Japan fell silent Sunday in a solemn minute of prayer and reflection marking six months since the massive earthquake and tsunami that left 20,000 people dead or missing and sparked a nuclear crisis.

Sirens wailed at 2:46 in the afternoon as tens of thousands of mourners, many of them dressed in black, gathered to remember the dead in towns and villages along the country's devastated northeastern coast.

In the city of Ishinomaki, mourners gathered on a hill overlooking wrecked homes and businesses to pray for the nearly 4,000 people who died there on March 11, when towering waves swept away whole sectors of the coastal city. Organizers displayed 18,000 letters from children in the form of a giant rainbow spread across the ground.
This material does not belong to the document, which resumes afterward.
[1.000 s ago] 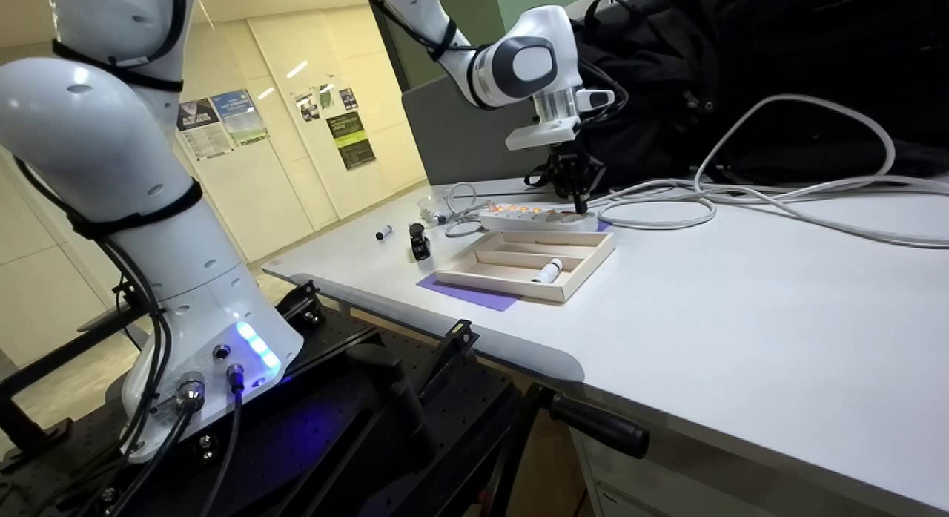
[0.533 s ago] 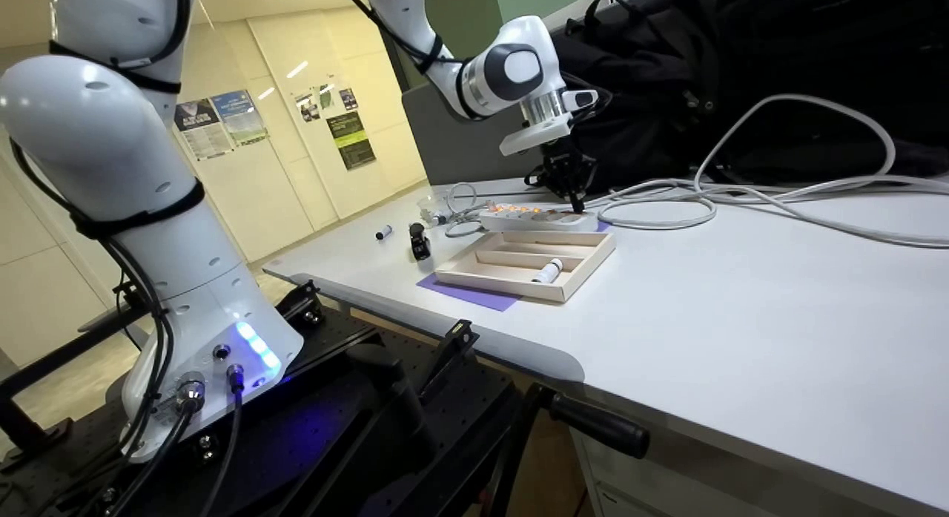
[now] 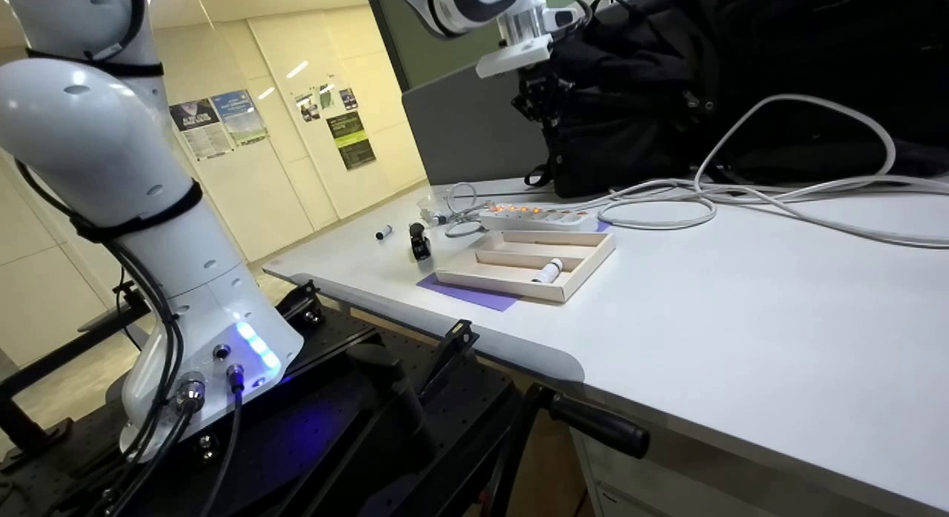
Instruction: Press the stapler and turn off the first switch on the right
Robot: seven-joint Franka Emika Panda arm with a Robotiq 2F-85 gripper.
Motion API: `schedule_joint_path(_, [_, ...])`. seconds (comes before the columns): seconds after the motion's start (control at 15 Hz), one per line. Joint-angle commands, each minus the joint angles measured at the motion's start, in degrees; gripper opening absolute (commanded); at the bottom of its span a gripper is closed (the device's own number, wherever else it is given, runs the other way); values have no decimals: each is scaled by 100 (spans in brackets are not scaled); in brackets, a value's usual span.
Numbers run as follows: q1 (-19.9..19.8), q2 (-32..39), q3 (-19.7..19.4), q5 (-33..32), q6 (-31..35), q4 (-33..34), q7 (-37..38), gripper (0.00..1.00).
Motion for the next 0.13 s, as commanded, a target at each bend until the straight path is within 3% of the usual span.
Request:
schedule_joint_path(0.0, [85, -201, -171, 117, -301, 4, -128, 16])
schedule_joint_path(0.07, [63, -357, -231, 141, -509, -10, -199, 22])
Similar observances took place in towns and villages in Iwate and Fukushima prefectures, while hundreds of Tokyo residents staged anti-nuclear protests.

The magnitude 9.0 earthquake produced devastation not seen in Japan since World War Two, with the accompanying tsunami swallowing entire towns. The waves flooded the Fukushima nuclear power plant, triggering the worst nuclear crisis since the Chernobyl disaster of 1986.

Political fallout from the disasters forced Prime Minister Naoto Kan from office amid widespread accusations his government downplayed the scale of the nuclear crisis.

Authorities say 83,000 people remain in temporary homes six months after the disasters. Nearly 7,000 people are reported still living in disaster shelters, as radiation fears from the shuttered Fukushima plant prevent area residents from returning home.

Police say the remains of 1,106 people remain unidentified.